In his speech, Mr. Petros called for inclusive policies and higher taxes on the rich. “Equality is possible if we are able to generate wealth for everyone,” he said, “and if we are able to distribute it more fairly.”

Criticizing the US-backed war on drugs, Mr Petro said he would review the way Colombia manages the fight against the cocaine trade and drug-trafficking groups.

“Peace is possible if we change our anti-drug policies,” he said.

Soldiers stood guard in Bogota on Friday.


Photo:

Ariana Cubillos/Associated Press

He and his closest aides have moved quickly so that on his first day in office on Monday he can take steps to raise more revenue to fund broader social programs, while armed drug-trafficking groups are engaged in talks leading to their demobilization.

The three largest groups – among them the Gulf Faction and the National Liberation Army – have said in recent days that they are ready to engage the government in talks. The Clan said in a statement that it would seek a unilateral ceasefire with the state.

Mr Petros inherits a country that saw poverty rise from 35% in 2019 to 39% in 2021, the national statistics office said.

But the economy is the strongest in Latin America of any major country. It grew nearly 10.7% in 2021, according to the central bank, after contracting 7% in the first year of the pandemic, in 2020. The economy is forecast to grow 6% in 2022, outpacing the rest of Latin America, according to the Economic Organization Cooperation and Development.

Mr Petro, however, will face a budget deficit of around 7% of GDP and annual inflation at 10% in July, the highest since 1999.

Jose Antonio Ocampo, new Minister of Finance.


Photo:

VANESSA JIMENEZ/REUTERS

New Finance Minister Jose Antonio Ocampo, who headed the central bank’s board here in the mid-1990s, said in an interview with the Wall Street Journal that he is set to unveil a tax reform plan on Monday that would raise revenue by about $12 billion over the next four years.

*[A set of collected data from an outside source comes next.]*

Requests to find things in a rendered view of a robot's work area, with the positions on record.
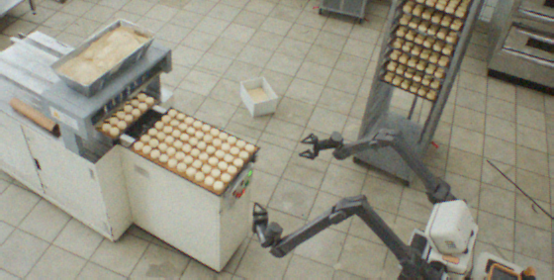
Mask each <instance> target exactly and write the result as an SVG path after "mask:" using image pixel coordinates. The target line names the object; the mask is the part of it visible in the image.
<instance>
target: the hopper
mask: <svg viewBox="0 0 554 280"><path fill-rule="evenodd" d="M120 28H124V29H127V30H131V31H132V32H133V33H135V34H136V35H138V36H139V37H142V38H147V39H149V40H148V41H147V42H145V43H144V44H143V45H141V46H140V47H138V48H136V49H135V51H133V52H132V53H130V54H129V55H128V56H126V57H125V58H123V59H122V61H120V62H118V63H116V64H114V65H113V66H112V67H111V68H110V69H108V70H107V71H106V72H104V73H103V74H101V76H99V77H98V78H97V79H95V80H94V81H92V83H91V84H89V85H88V86H86V85H84V84H83V83H81V82H78V81H77V80H75V79H73V78H71V77H70V76H66V75H64V74H63V73H60V71H62V70H63V68H64V67H65V66H67V65H69V64H71V63H72V62H73V61H74V60H76V59H77V57H80V55H82V54H83V53H85V52H87V51H89V50H90V49H92V48H93V47H96V46H97V45H98V43H100V42H101V41H103V40H104V39H106V38H107V37H108V36H109V35H110V34H112V32H116V31H117V30H119V29H120ZM157 35H158V34H157V33H155V32H152V31H151V30H148V29H146V28H143V27H141V26H137V25H135V24H132V23H131V22H128V21H126V20H124V19H120V20H118V21H116V22H113V23H112V24H111V25H109V26H108V27H106V28H104V29H103V30H101V32H99V33H97V34H96V35H94V36H93V37H91V38H90V39H89V40H87V41H86V42H84V43H83V44H82V45H80V46H79V47H76V48H74V49H73V50H71V51H69V52H68V53H67V54H66V55H64V56H62V57H61V58H60V59H58V60H57V61H55V62H54V63H53V64H51V65H50V66H48V67H47V68H50V69H51V71H52V72H53V73H54V74H56V75H57V77H58V78H60V79H61V80H62V82H63V83H64V84H65V85H66V86H67V87H69V88H70V89H74V90H76V91H77V92H79V93H81V94H83V95H84V96H86V97H88V98H90V96H92V95H93V94H95V93H96V92H97V91H99V89H100V88H102V87H103V86H105V85H106V84H107V83H109V81H112V80H113V79H114V78H116V77H117V76H119V75H120V73H122V72H123V71H124V70H126V69H127V68H128V67H130V66H131V65H132V64H133V63H134V62H136V61H137V60H138V59H140V58H141V57H142V56H144V55H145V54H146V52H147V50H148V49H149V47H150V45H151V44H152V42H153V41H154V39H155V37H156V36H157ZM95 42H96V43H95ZM72 60H73V61H72Z"/></svg>
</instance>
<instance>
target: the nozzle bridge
mask: <svg viewBox="0 0 554 280"><path fill-rule="evenodd" d="M171 70H172V48H171V47H165V46H162V45H161V44H158V43H156V42H152V44H151V45H150V47H149V49H148V50H147V52H146V54H145V55H144V56H142V57H141V58H140V59H138V60H137V61H136V62H134V63H133V64H132V65H131V66H130V67H128V68H127V69H126V70H124V71H123V72H122V73H120V75H119V76H117V77H116V78H114V79H113V80H112V81H109V83H107V84H106V85H105V86H103V87H102V88H100V89H99V91H97V92H96V93H95V94H93V95H92V96H90V98H88V97H86V96H84V95H83V94H81V93H79V92H77V91H76V90H74V89H70V88H69V87H67V86H66V85H65V84H64V83H63V82H62V80H61V79H59V80H58V81H56V83H54V84H53V85H51V86H50V88H49V89H47V90H46V91H44V92H43V93H42V94H39V95H40V98H41V101H42V104H43V110H44V113H45V116H46V118H48V119H51V120H53V121H55V122H56V123H57V124H59V127H60V133H61V136H62V139H63V143H64V146H65V147H66V148H68V149H69V150H71V151H73V152H74V153H75V154H77V155H79V156H81V155H82V154H83V153H84V152H85V150H84V147H83V143H82V138H84V139H86V140H90V139H91V138H93V137H94V136H95V134H94V130H95V129H96V128H98V126H99V125H100V124H102V123H103V122H104V121H105V120H107V118H108V117H111V116H112V115H113V114H114V113H116V112H117V110H118V109H120V108H121V107H122V106H124V105H125V104H126V103H127V102H128V101H129V100H130V99H131V98H133V97H134V96H135V95H138V93H139V92H140V91H141V90H142V89H143V88H144V87H146V86H148V87H150V88H152V89H154V90H156V91H157V90H158V89H159V88H160V87H161V86H160V76H159V75H160V74H161V73H162V72H165V73H167V74H168V73H170V71H171ZM147 71H148V78H145V79H144V82H141V81H140V76H141V75H142V74H143V76H144V77H147ZM135 80H137V81H138V83H140V84H138V87H137V88H135V87H134V90H130V93H129V94H128V93H127V96H125V97H123V99H120V98H119V101H118V102H116V105H115V106H113V105H112V102H111V108H110V109H107V110H108V111H107V112H105V111H104V107H103V106H104V105H105V104H106V103H107V107H110V102H109V100H111V99H113V98H115V100H118V97H117V96H118V95H119V93H120V92H121V91H122V92H123V95H126V89H125V88H127V87H128V86H129V85H130V88H131V89H133V81H135Z"/></svg>
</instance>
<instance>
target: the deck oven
mask: <svg viewBox="0 0 554 280"><path fill-rule="evenodd" d="M488 33H489V43H488V56H487V63H488V74H487V76H489V77H491V78H495V79H498V80H501V81H505V82H510V83H513V84H516V85H519V86H523V87H526V88H529V89H532V90H535V91H539V92H541V93H544V94H548V95H551V96H554V0H498V3H497V5H496V6H495V11H494V13H493V14H492V17H491V21H490V23H489V31H488Z"/></svg>
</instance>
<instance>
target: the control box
mask: <svg viewBox="0 0 554 280"><path fill-rule="evenodd" d="M250 171H252V172H251V174H250V176H248V174H249V172H250ZM252 175H253V165H252V164H250V163H248V164H247V165H246V167H245V168H244V169H243V170H242V171H241V173H240V174H239V175H238V176H237V178H236V179H235V180H234V182H233V184H232V185H231V186H230V187H231V189H230V195H229V196H228V197H227V198H226V199H225V208H227V209H229V210H230V209H231V207H232V206H233V205H234V204H235V202H237V201H238V200H239V197H240V196H241V195H242V191H243V189H244V191H245V190H246V188H247V187H248V186H249V185H250V183H251V182H252ZM242 180H244V181H243V183H242V185H240V183H241V181H242ZM247 180H249V183H248V185H247V186H246V185H245V182H246V181H247ZM235 190H236V193H235V195H233V192H234V191H235ZM237 193H239V194H240V195H239V196H238V198H237V197H236V195H237Z"/></svg>
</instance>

The money will boost social spending and help some six million Colombian households who cannot afford three meals a day.

The plan would raise taxes on individuals, only 5% of whom pay personal taxes, according to the OECD. Loopholes and exemptions will end for some companies.

“Tax reform is a critical issue for us,” Mr. Ocampo said.

He added that the new government would also apply windfall taxes on coal and oil, two of Colombia’s biggest exports, to take advantage of high international commodity prices. The government will continue to work to transition from extractive industries, part of Mr Petros’ commitment to combating climate change.

Mr. Ocampo, who was also a professor at Columbia University, said his appointment was designed in part to quell fears about Mr. Petros’ handling of the economy. “There will be a sound economic policy,” Mr. Ocampo said, assuring that Colombia would not turn to protectionist measures or expropriate property.